One function is to subdue the great beast.
But another function is to
let their audience, which is an elite audience, gain a tolerably
realistic picture of what's going on in the world. Otherwise, they
won't be able to satisfy their own needs. That's a contradiction that
runs right through the educational system as well. It's totally
independent of another factor, namely just professional integrity,
which a lot of people have: honesty, no matter what the external
constraints are. That leads to various complexities. If you really look
at the details of how the newspapers work, you find these
contradictions and problems playing themselves out in complicated
ways....
This interview was excerpted from Class Warfare, 1995.
Can post a summary or not?
Originally posted by Chew Bakar:Can post a summary or not?
heh first time you read his posts?
Originally posted by Stevenson101:
heh first time you read his posts?
Old man hard to read wall of text. Like ants on the screen.
Excellent post Ah Chia, I didn't notice this one. It almost seems as if Chomsky has switched over to Marxism at some parts of the interview.
Honestly, I've never read "Wealth of Nations" at all. Everything I knew about is what the textbooks tell me, that Adam Smiths advocates Capitalism, the free market and a laissez faire approach to handling the economy. Hearing that he actually denounces capitalism, especially from the interpretation of Chomsky is a quite a shock to me.
I suppose the contents of this interview draws heavy relevance to today's global economy, where we see the rise and fall of private corporations, particularly financial institutions, literally knocking down the economies of states. This shows how much people as individuals have, as countries, have surrendered economic rights over to private corporations. Essentially, economic sovereignty has been ceded to corporations, particularly TNCs.

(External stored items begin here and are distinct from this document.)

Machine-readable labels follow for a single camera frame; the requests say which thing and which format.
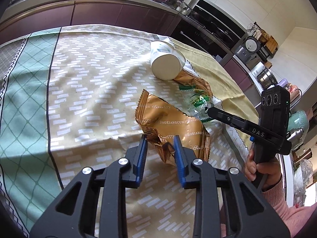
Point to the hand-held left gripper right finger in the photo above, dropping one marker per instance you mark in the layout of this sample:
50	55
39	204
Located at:
178	158

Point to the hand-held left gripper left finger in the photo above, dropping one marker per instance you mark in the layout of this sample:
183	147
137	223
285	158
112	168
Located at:
142	153

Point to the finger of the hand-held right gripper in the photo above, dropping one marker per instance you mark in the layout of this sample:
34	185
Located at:
223	116

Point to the green clear snack wrapper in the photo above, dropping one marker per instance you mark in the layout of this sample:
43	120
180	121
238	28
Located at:
198	101

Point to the large gold snack wrapper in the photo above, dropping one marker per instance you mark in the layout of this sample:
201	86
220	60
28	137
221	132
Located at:
168	119

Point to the person's right forearm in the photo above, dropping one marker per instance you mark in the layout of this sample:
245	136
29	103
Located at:
284	215

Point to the person's right hand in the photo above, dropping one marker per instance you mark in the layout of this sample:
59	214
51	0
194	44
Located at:
250	168

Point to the green kitchen appliance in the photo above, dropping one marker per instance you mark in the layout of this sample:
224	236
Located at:
298	126

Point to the large steel pot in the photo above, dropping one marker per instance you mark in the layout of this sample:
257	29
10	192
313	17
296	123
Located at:
266	78

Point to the small gold snack wrapper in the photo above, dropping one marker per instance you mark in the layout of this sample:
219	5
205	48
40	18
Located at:
195	81

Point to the crumpled plastic bag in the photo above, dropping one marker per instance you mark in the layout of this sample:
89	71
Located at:
303	178

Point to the white rice cooker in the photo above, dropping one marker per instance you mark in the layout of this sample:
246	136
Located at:
249	48

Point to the wooden cutting board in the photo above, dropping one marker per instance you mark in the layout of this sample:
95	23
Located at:
272	45

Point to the white paper cup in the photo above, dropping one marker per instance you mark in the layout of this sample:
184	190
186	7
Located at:
164	65

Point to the black wok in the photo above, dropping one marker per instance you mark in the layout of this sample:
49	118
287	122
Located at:
225	33

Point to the patterned tablecloth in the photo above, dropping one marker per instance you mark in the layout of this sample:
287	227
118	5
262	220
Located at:
86	91

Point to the black built-in oven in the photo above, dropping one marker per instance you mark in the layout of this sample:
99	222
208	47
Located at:
198	34

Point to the black range hood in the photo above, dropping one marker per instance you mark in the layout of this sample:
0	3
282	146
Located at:
213	7

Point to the small steel pot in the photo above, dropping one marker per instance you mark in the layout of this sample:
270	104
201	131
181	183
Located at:
183	9

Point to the brown base cabinets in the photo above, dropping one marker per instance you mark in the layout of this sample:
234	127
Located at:
99	14

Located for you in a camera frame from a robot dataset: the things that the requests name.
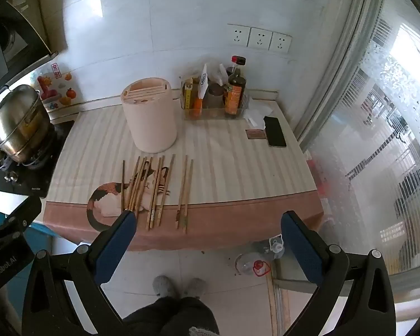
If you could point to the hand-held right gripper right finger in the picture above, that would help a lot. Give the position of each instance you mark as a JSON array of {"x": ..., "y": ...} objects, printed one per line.
[{"x": 301, "y": 248}]

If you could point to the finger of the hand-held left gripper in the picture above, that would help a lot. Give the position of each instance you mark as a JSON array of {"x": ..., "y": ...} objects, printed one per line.
[{"x": 21, "y": 213}]

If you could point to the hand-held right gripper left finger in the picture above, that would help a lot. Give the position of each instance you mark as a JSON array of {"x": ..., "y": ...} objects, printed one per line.
[{"x": 115, "y": 248}]

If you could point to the row of wooden chopsticks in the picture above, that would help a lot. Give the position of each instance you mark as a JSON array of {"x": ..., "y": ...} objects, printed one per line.
[{"x": 136, "y": 190}]

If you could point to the clear bottle white cap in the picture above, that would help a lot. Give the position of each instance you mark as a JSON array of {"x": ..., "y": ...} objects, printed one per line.
[{"x": 274, "y": 246}]

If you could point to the teal base cabinet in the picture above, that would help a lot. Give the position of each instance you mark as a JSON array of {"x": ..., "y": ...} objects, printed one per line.
[{"x": 42, "y": 234}]

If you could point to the black glass gas stove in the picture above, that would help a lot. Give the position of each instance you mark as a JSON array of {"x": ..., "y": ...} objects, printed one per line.
[{"x": 24, "y": 182}]

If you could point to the grey slipper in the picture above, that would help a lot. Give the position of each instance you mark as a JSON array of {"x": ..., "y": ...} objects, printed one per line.
[
  {"x": 162, "y": 285},
  {"x": 194, "y": 287}
]

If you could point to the door floor track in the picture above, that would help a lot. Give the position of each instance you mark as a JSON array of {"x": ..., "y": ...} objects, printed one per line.
[{"x": 276, "y": 304}]

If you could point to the person's dark trousered legs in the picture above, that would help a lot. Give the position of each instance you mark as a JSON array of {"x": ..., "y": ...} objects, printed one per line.
[{"x": 168, "y": 316}]

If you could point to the stainless steel steamer pot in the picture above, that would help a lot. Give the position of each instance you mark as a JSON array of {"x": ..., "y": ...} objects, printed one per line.
[{"x": 19, "y": 122}]

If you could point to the striped cat print tablecloth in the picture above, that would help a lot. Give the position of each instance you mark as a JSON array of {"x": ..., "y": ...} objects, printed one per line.
[{"x": 224, "y": 168}]

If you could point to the black smartphone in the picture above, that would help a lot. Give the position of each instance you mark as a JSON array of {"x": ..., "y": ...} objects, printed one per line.
[{"x": 274, "y": 131}]

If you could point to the small brown card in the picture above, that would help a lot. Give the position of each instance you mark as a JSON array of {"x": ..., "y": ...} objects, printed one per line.
[{"x": 255, "y": 134}]

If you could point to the frosted glass sliding door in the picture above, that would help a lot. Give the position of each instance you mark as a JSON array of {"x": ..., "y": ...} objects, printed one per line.
[{"x": 371, "y": 129}]

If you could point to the clear condiment tray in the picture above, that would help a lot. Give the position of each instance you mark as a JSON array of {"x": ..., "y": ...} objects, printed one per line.
[{"x": 213, "y": 113}]

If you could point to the orange seasoning packet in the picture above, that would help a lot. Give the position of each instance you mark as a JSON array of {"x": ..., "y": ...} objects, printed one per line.
[{"x": 197, "y": 106}]

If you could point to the dark sauce bottle orange label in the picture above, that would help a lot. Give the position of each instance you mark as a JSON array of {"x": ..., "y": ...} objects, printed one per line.
[{"x": 233, "y": 98}]

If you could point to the black range hood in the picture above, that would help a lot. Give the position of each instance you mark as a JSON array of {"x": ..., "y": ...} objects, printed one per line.
[{"x": 17, "y": 42}]

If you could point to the yellow seasoning box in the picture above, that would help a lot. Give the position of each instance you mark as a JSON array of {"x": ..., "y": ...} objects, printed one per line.
[{"x": 188, "y": 94}]

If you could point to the grey lidded spice jar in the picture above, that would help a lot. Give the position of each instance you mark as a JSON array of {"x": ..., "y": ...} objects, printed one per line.
[{"x": 215, "y": 94}]

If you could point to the white labelled packet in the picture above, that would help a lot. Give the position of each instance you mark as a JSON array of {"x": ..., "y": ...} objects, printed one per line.
[{"x": 203, "y": 82}]

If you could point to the white folded packet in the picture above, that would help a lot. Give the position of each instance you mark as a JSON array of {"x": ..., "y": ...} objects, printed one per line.
[{"x": 224, "y": 71}]

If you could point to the dark bottle red black cap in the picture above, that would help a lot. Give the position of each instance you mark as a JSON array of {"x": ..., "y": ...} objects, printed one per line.
[{"x": 238, "y": 61}]

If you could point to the fruit print wall sticker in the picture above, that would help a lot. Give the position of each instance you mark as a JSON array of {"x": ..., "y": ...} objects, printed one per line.
[{"x": 57, "y": 91}]

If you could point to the beige wall cabinet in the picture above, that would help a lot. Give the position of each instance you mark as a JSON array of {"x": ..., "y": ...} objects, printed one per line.
[{"x": 45, "y": 14}]

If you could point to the white wall socket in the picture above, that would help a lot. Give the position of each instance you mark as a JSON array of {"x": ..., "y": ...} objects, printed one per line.
[
  {"x": 260, "y": 39},
  {"x": 279, "y": 43},
  {"x": 238, "y": 35}
]

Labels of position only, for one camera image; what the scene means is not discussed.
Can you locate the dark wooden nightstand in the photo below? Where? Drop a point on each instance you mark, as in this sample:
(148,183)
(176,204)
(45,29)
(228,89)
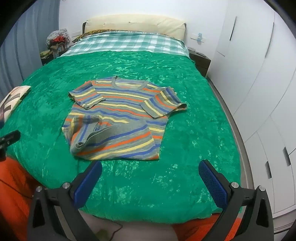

"He said as long as there is private control over the economic system, talk about democracy is a joke." When we no longer exercise sovereignty over our economics, we no longer exercise any real political sovereignty since economic interests from massive private corporations will attempt to dictate economic policies made by states. Not acceded to economic dictates, would mean marginalization from the global economy that is dominated by private corporations. That alone can spell downfall for peripheral or semi-peripheral countries that rely heavily on the global economy for survival. It is essentially, the domination of a global bourgeoisie over the global proletariate.